YOUR INSTRUCTIONS:
Omit the pictures and output exactly the lines from the start of the entries through the line containing "Give the mask of the long".

DATA IN THIS EXERCISE:
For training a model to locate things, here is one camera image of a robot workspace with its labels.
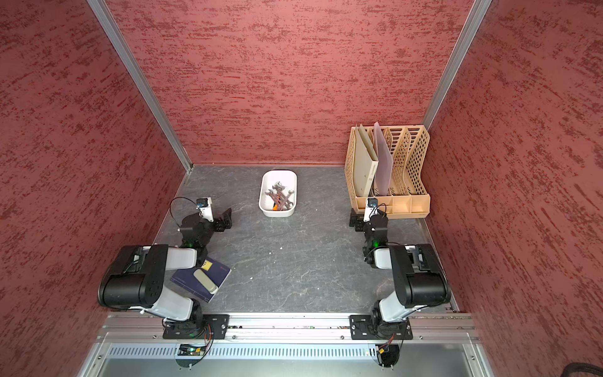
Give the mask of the long silver combination wrench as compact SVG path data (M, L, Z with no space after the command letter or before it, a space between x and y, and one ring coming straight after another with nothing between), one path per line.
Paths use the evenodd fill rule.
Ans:
M282 191L278 191L281 193L282 198L282 208L279 211L290 210L293 207L293 202L291 201L291 197L295 194L294 190L288 190L286 193Z

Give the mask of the white plastic storage box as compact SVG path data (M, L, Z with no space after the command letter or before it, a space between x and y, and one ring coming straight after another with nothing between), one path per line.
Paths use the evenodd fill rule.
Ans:
M294 171L268 171L262 177L258 205L268 218L288 218L297 204L298 177Z

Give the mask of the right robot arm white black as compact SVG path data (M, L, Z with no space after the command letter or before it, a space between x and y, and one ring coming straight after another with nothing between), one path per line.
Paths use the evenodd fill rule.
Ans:
M400 336L413 314L452 298L433 246L390 241L388 225L386 213L376 207L363 215L350 212L349 227L364 234L364 261L373 269L392 272L394 291L372 306L368 319L367 333L378 339Z

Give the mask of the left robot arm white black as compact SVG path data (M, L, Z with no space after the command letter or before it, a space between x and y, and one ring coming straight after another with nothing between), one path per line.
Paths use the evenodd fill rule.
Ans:
M212 335L201 304L213 298L230 270L209 258L207 245L215 233L231 228L230 209L215 218L210 207L200 207L183 219L180 247L122 247L101 280L97 301L162 318L166 339Z

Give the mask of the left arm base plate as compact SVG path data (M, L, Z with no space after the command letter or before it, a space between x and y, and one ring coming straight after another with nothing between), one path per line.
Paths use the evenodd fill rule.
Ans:
M223 340L229 327L228 314L207 314L200 320L168 321L163 325L163 339L186 340L217 339Z

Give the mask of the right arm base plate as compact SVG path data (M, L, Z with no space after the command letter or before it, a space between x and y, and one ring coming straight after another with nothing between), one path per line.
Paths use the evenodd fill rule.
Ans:
M412 340L410 323L384 322L371 315L350 315L350 333L352 340Z

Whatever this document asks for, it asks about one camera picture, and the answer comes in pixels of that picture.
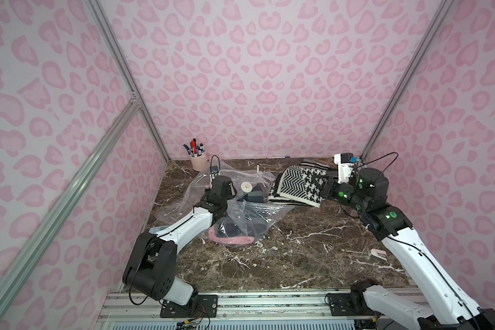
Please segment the black white houndstooth blanket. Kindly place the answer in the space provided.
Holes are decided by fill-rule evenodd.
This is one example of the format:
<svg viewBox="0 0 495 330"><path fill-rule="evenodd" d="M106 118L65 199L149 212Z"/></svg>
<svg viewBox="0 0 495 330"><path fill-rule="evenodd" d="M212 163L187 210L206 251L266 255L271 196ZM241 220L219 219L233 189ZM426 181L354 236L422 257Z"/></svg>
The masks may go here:
<svg viewBox="0 0 495 330"><path fill-rule="evenodd" d="M321 190L326 181L325 169L290 166L277 176L270 189L268 202L320 208L323 200Z"/></svg>

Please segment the clear plastic vacuum bag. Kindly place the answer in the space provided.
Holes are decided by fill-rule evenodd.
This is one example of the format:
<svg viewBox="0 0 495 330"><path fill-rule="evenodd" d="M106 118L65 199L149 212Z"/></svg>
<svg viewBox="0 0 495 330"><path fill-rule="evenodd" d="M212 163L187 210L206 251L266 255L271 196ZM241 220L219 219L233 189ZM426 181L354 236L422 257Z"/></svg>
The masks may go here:
<svg viewBox="0 0 495 330"><path fill-rule="evenodd" d="M294 206L269 202L271 172L236 170L213 164L189 184L183 198L155 217L174 228L189 219L191 235L205 234L224 246L245 246L268 233Z"/></svg>

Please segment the grey white checked blanket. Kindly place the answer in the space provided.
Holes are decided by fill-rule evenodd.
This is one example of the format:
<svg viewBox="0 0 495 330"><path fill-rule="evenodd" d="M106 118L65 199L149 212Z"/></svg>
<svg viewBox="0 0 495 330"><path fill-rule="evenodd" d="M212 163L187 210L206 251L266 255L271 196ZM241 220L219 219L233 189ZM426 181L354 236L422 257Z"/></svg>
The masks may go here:
<svg viewBox="0 0 495 330"><path fill-rule="evenodd" d="M311 160L304 160L302 161L299 166L302 166L302 167L305 167L305 168L310 168L310 169L318 169L318 170L321 170L321 171L334 171L335 168L331 167L331 166L327 166L325 164L321 164L319 162L314 162L314 161L311 161Z"/></svg>

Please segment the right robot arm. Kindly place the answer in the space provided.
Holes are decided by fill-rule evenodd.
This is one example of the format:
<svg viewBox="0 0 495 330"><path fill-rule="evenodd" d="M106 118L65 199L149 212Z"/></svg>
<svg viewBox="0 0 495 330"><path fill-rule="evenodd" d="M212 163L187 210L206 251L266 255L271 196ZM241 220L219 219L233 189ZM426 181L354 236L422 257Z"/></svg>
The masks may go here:
<svg viewBox="0 0 495 330"><path fill-rule="evenodd" d="M357 211L359 220L401 263L427 301L418 305L374 280L351 288L355 310L368 308L407 329L495 329L495 310L483 309L434 258L410 219L387 201L389 180L373 168L351 172L346 182L332 174L316 179L324 199Z"/></svg>

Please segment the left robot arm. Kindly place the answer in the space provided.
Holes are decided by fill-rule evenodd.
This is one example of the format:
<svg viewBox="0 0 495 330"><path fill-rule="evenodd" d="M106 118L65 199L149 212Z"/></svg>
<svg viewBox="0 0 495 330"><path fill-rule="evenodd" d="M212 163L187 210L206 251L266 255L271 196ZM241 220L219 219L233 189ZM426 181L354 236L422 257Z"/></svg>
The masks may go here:
<svg viewBox="0 0 495 330"><path fill-rule="evenodd" d="M122 282L155 301L196 308L197 290L176 277L177 256L195 237L224 216L228 202L236 194L232 180L218 175L187 215L159 232L141 233L131 251Z"/></svg>

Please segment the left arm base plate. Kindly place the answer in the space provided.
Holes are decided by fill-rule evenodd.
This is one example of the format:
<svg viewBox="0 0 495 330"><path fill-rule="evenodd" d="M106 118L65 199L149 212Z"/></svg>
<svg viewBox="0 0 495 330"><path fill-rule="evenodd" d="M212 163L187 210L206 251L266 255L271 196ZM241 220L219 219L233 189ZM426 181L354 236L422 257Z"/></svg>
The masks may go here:
<svg viewBox="0 0 495 330"><path fill-rule="evenodd" d="M196 295L186 305L166 301L162 303L161 318L196 318L217 316L218 295Z"/></svg>

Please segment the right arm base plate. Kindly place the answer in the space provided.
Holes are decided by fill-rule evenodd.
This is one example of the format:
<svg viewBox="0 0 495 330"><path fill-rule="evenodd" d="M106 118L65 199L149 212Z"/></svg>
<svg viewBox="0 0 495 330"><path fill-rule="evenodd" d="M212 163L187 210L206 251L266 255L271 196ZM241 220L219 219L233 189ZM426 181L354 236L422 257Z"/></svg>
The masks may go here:
<svg viewBox="0 0 495 330"><path fill-rule="evenodd" d="M375 312L362 303L354 293L328 293L324 298L324 303L329 306L332 316L375 316Z"/></svg>

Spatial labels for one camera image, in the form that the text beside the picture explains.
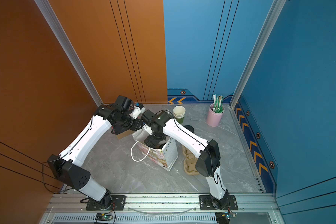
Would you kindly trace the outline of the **cartoon animal paper gift bag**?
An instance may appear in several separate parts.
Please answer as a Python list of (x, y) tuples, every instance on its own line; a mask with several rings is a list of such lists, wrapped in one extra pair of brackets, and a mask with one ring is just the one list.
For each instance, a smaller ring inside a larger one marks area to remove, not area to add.
[[(153, 148), (144, 144), (144, 140), (148, 137), (148, 133), (146, 131), (139, 130), (133, 133), (132, 137), (135, 140), (135, 143), (130, 150), (133, 161), (141, 162), (146, 158), (149, 158), (152, 162), (168, 172), (172, 169), (174, 163), (178, 159), (176, 141), (173, 138), (168, 136), (166, 140), (163, 140), (158, 144), (157, 148)], [(144, 157), (141, 159), (134, 158), (134, 149), (139, 149)]]

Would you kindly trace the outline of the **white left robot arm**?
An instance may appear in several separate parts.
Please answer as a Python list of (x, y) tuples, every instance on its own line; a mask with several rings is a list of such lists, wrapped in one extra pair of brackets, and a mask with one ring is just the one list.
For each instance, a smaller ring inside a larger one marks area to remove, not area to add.
[(121, 95), (113, 104), (100, 105), (79, 136), (59, 155), (48, 158), (47, 164), (53, 176), (86, 195), (88, 201), (97, 209), (109, 209), (113, 203), (110, 190), (95, 181), (82, 165), (89, 152), (108, 130), (119, 135), (125, 131), (141, 129), (142, 122), (138, 117), (144, 111), (142, 103), (134, 103)]

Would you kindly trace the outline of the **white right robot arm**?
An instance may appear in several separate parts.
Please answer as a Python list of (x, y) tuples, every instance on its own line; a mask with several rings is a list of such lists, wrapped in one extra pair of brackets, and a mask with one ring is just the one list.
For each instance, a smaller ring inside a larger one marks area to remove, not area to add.
[(156, 148), (168, 136), (185, 146), (196, 158), (196, 170), (206, 178), (210, 188), (210, 198), (215, 208), (227, 210), (229, 192), (225, 187), (220, 172), (220, 151), (215, 140), (205, 140), (182, 126), (169, 111), (153, 113), (145, 111), (141, 116), (144, 128), (149, 128), (149, 136), (144, 144)]

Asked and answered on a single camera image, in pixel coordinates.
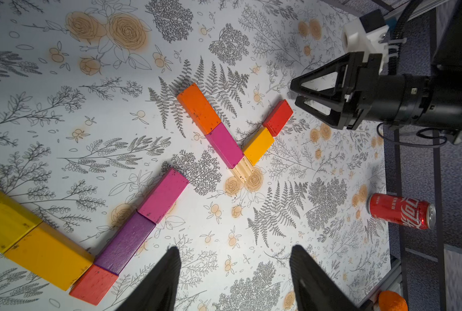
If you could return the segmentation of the small red wooden cube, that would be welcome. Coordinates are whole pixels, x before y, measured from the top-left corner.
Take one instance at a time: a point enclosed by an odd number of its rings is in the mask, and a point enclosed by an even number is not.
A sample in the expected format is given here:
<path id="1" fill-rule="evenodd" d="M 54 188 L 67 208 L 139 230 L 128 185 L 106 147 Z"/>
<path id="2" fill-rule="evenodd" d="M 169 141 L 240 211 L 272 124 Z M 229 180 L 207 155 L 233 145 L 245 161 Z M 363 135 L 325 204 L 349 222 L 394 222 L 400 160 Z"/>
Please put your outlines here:
<path id="1" fill-rule="evenodd" d="M 115 273 L 93 264 L 73 285 L 69 295 L 97 306 L 117 279 Z"/>

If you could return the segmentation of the red wooden block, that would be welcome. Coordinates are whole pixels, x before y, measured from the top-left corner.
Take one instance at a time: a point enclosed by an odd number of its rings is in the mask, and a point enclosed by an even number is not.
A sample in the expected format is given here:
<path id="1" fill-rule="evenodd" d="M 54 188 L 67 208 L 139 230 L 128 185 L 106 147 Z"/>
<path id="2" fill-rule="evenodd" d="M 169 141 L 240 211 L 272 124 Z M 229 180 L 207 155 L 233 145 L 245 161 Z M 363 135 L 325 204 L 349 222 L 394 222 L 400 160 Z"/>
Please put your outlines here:
<path id="1" fill-rule="evenodd" d="M 293 109 L 287 100 L 281 100 L 274 109 L 268 114 L 263 122 L 263 126 L 270 132 L 272 137 L 279 135 L 293 115 Z"/>

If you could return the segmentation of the yellow wooden block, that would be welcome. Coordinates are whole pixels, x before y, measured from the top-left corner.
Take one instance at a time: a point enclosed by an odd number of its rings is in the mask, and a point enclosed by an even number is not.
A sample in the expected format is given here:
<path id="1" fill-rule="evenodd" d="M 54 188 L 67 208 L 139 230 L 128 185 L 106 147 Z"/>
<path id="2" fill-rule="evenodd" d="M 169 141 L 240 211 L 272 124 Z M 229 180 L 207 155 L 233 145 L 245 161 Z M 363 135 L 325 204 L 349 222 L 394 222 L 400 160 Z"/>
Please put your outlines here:
<path id="1" fill-rule="evenodd" d="M 0 253 L 42 223 L 34 213 L 0 191 Z"/>

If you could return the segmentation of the magenta wooden block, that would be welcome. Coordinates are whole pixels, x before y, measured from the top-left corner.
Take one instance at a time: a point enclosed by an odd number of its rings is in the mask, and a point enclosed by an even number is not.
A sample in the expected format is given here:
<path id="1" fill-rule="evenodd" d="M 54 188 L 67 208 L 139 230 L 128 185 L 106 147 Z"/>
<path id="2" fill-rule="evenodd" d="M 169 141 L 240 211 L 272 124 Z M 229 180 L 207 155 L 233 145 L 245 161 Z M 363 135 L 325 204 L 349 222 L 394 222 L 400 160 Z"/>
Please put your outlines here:
<path id="1" fill-rule="evenodd" d="M 137 212 L 159 224 L 188 185 L 187 178 L 174 168 L 170 168 L 138 207 Z"/>

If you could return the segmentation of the small natural wooden cube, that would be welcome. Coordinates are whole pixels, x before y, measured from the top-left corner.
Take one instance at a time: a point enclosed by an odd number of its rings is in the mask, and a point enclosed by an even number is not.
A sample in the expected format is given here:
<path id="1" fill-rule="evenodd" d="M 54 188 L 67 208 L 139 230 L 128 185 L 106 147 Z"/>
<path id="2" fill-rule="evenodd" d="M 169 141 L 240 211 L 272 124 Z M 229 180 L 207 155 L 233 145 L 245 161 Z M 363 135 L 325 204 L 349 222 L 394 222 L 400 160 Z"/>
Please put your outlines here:
<path id="1" fill-rule="evenodd" d="M 243 183 L 246 183 L 249 177 L 252 175 L 254 166 L 250 163 L 248 158 L 244 155 L 240 162 L 231 168 L 231 173 Z"/>

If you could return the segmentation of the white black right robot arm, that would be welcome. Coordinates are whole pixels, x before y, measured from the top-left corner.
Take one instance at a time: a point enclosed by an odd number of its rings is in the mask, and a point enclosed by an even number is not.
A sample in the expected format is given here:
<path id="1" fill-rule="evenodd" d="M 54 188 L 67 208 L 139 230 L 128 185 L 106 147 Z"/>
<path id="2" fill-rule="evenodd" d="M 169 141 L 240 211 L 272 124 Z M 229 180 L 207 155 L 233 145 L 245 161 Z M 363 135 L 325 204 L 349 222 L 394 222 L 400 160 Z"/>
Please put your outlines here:
<path id="1" fill-rule="evenodd" d="M 441 145 L 462 143 L 462 1 L 433 57 L 431 76 L 397 75 L 404 24 L 418 6 L 411 1 L 394 28 L 375 10 L 346 24 L 344 55 L 292 80 L 295 104 L 335 129 L 355 130 L 374 121 L 396 130 L 437 131 Z"/>

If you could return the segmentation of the orange wooden block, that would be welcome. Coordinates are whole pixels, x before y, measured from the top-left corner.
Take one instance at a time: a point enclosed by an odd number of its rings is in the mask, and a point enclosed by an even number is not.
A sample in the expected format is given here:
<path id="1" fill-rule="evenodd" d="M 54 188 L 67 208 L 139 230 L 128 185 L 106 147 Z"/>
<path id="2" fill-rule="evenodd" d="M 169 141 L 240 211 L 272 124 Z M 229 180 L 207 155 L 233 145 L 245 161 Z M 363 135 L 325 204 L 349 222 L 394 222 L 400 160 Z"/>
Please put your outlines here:
<path id="1" fill-rule="evenodd" d="M 221 120 L 196 84 L 176 97 L 204 135 L 211 133 Z"/>

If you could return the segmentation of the yellow-orange wooden block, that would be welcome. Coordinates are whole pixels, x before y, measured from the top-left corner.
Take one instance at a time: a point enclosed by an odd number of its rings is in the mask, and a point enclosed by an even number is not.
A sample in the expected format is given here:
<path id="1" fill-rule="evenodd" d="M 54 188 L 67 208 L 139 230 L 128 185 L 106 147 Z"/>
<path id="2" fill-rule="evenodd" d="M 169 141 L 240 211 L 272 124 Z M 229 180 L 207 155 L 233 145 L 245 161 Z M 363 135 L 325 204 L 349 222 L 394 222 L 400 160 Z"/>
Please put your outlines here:
<path id="1" fill-rule="evenodd" d="M 266 127 L 261 127 L 253 138 L 244 146 L 243 154 L 255 166 L 273 145 L 274 137 Z"/>

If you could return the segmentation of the purple wooden block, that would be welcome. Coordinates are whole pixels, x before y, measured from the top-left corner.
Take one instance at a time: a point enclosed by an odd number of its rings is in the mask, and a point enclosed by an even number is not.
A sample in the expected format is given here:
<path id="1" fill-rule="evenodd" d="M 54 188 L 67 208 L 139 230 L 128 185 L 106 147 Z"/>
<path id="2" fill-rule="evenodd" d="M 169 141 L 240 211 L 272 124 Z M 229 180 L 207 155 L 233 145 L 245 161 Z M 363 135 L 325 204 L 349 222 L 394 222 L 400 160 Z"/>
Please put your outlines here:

ANSWER BELOW:
For training a model to locate things, here is one camera image of a robot workspace with its labels.
Give the mask of the long silver combination wrench as compact SVG path data (M, L, Z with no space after the command letter or before it, a space between x and y, and one ring coming straight after another with nothing between), one path per line.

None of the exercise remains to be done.